I – CONSIDERAÇÕES INICIAIS
Klaus Stern, constitucionalista alemão, expõe em seu Livro Derecho del Estado de la Republica Federal Alemanha, as mais variadas funções que possuem e que devem ter uma Constituição. Conforme o autor são funções, objetivos e sentido da Constituição: a função de ordem; de estabilidade; ocupar-se somente do fundamental; atuar promovendo a unidade integradora; limitar e controlar o poder; garantir a liberdade, autodeterminação e proteção do indivíduo; fixar a estrutura do Estado; conter normas básicas com a finalidade material do Estado e posição jurídica do cidadão em relação ao Estado.

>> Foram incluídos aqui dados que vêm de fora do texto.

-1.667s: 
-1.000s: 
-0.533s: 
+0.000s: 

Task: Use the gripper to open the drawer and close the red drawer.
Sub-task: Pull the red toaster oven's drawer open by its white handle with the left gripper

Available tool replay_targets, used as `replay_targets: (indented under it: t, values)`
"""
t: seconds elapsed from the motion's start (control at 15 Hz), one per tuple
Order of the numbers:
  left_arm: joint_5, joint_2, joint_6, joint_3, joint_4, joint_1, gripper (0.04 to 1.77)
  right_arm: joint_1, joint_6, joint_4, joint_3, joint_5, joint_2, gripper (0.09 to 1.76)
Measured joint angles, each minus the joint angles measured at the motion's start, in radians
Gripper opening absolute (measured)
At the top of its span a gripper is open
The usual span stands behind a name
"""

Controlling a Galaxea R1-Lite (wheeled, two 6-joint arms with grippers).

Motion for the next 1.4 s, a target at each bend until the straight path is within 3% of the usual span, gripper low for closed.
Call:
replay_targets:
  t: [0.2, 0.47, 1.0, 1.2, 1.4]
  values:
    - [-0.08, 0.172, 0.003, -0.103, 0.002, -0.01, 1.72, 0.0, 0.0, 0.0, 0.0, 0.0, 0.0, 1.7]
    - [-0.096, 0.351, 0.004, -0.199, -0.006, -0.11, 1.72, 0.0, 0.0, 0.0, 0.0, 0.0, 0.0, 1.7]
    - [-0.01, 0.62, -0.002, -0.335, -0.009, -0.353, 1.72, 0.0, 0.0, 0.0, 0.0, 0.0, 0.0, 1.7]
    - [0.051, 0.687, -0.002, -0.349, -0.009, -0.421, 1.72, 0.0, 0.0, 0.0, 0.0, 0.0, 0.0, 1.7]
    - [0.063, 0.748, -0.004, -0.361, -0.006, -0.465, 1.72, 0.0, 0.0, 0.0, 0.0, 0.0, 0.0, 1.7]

Tendo por base as lições de Klaus Stern e com os olhos voltados para experiência brasileira pós Constituição de 1988, o presente artigo analisará a promoção da unidade política como uma função constitucional e, mais especificamente, se podemos contabilizar como um sucesso realmente efetivo da nossa Lei Fundamental.

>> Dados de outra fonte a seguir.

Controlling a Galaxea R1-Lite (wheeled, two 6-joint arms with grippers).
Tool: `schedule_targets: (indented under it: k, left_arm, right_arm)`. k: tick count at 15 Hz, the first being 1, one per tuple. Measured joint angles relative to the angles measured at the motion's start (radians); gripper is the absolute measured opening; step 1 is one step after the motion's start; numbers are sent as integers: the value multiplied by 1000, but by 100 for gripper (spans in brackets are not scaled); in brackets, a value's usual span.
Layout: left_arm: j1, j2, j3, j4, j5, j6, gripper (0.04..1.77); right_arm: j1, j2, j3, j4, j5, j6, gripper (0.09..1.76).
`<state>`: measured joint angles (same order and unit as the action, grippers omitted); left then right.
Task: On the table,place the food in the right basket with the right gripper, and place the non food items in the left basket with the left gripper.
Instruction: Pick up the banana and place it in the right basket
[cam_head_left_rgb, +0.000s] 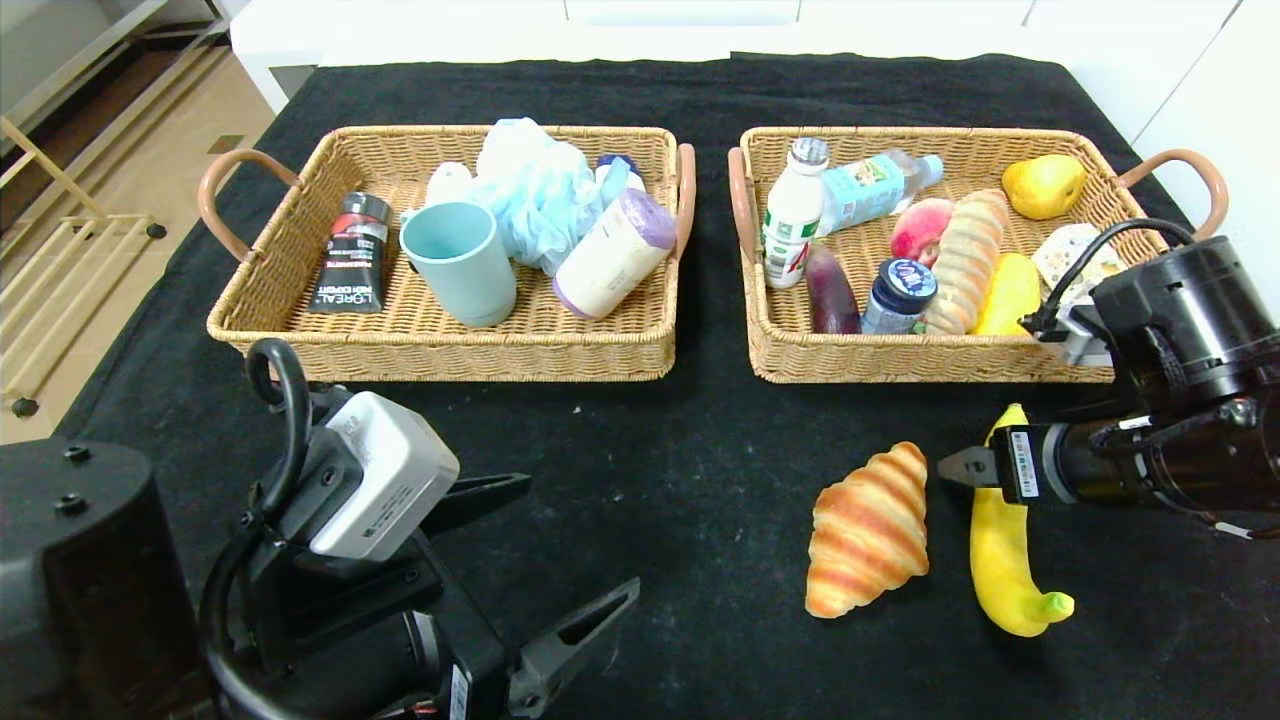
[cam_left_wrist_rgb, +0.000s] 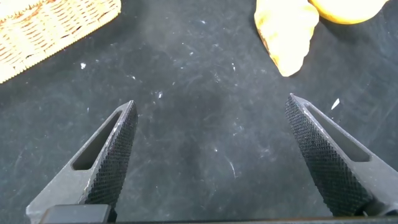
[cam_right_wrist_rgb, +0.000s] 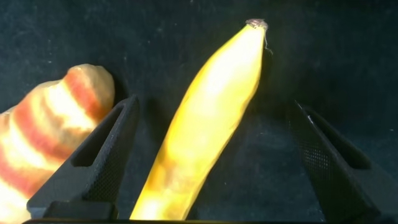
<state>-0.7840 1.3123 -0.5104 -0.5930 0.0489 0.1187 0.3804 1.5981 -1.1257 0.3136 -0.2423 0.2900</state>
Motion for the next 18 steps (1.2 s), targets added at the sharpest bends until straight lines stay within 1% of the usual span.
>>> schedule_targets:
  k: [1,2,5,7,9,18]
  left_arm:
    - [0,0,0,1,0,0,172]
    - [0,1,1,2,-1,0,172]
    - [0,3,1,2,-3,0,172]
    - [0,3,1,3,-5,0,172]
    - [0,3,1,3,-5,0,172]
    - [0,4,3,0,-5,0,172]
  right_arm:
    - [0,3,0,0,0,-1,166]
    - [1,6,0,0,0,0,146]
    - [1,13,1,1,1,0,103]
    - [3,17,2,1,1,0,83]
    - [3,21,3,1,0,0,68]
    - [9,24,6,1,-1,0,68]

II – PROMOÇÃO DA UNIDADE POLÍTICA PELA CONSTITUIÇÃO
Como função da Constituição, a promoção da unidade política, foi denominada por R. Smend, como um processo de integração estatal. "Smend distingue a continuación entre integración personal, funcional y material (por ejemplo, elecciones, decisión parlamentaria, banderas, ceremonias políticas). En cualquier caso los factores de integración tiene que garantizar el fundamento de la vida estatal"[1].
A função de promoção da unidade política da coletividade[2] pela Constituição, não se restringe a unidade nacional, mas, abrange a unificação interna com objetivos a serem atingidos e a metas conquistadas, ou seja:
la Constitución debe ser tambiém una expresión de la unificación dentro de un pueblo y tiene que cearla constantemente de nuevo, en el sentido de que las decisiones en ella tomadas son un componente del consenso político de los ciudadanos y no son puestas en duda - al menos en su contenido esencial[3].

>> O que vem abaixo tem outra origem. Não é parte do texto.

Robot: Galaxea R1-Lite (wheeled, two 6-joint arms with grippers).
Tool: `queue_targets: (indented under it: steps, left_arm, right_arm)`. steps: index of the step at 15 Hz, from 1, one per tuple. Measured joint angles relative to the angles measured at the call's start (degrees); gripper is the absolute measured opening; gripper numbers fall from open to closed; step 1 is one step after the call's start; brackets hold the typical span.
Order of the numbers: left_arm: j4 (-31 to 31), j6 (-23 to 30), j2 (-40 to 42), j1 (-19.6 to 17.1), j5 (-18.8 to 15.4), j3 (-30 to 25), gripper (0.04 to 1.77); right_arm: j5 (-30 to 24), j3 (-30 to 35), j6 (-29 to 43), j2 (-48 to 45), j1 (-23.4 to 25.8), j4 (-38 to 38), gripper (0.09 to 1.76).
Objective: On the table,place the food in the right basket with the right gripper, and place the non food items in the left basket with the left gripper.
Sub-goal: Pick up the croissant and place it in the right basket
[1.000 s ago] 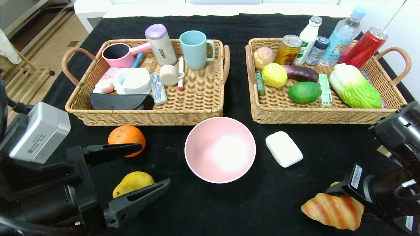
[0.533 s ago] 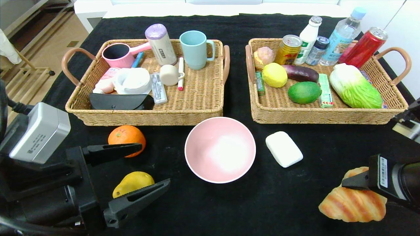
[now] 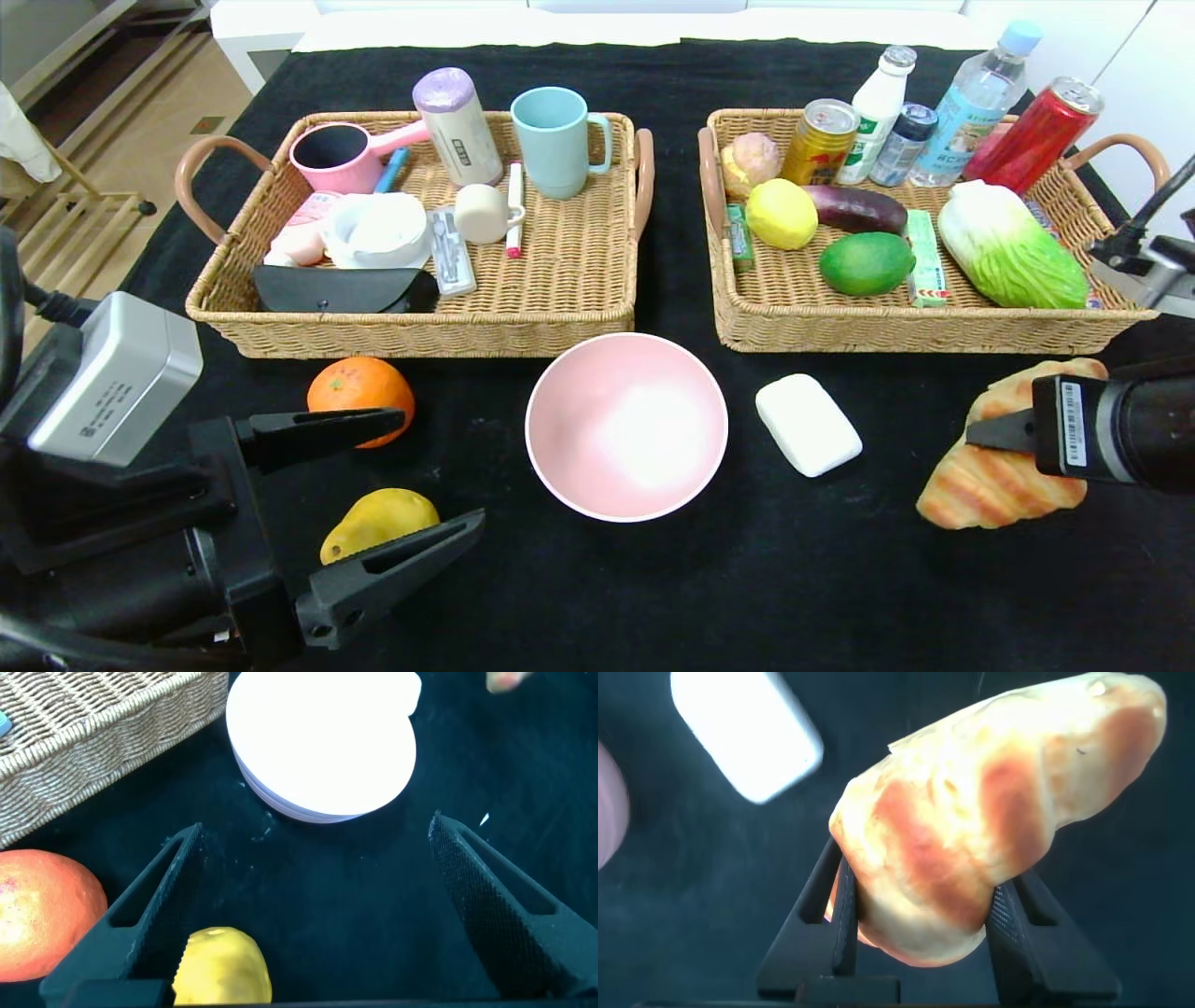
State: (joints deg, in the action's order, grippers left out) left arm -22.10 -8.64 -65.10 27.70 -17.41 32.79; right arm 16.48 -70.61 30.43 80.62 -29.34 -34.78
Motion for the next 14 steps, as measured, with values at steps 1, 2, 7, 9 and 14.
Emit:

Não basta a unidade política se restringir quando da convocação e o transcorrer da Assembleia Constituinte para a elaboração da Lei Fundamental, essa função/tarefa da Constituição deve ser constantemente incentivada e renovada, sob pena de ocorrer uma fragmentação social que ponha em risco os fundamentos e bases políticas dessa sociedade postos pela Lei Maior.
O Estado e o poder estatal, "ganham realidade somente na medida em que dê certo unir a pluralidade de interesses, aspirações e modo de comportar-se, existente na realidade da vida humana, para atuação e atividade uniforme, formar unidade política"[4]. A unidade política deve ser constantemente exercitada num processo permanente de reunificação das concepções e interesses contraditórios da realidade constitucional de tal modo que gere, como bem leciona Hesse, uma unidade de ação, por meios de acordos e compromissos firmados e, até mesmo, pela coação bem sucedida, tonando a unidade com uma índole funcional.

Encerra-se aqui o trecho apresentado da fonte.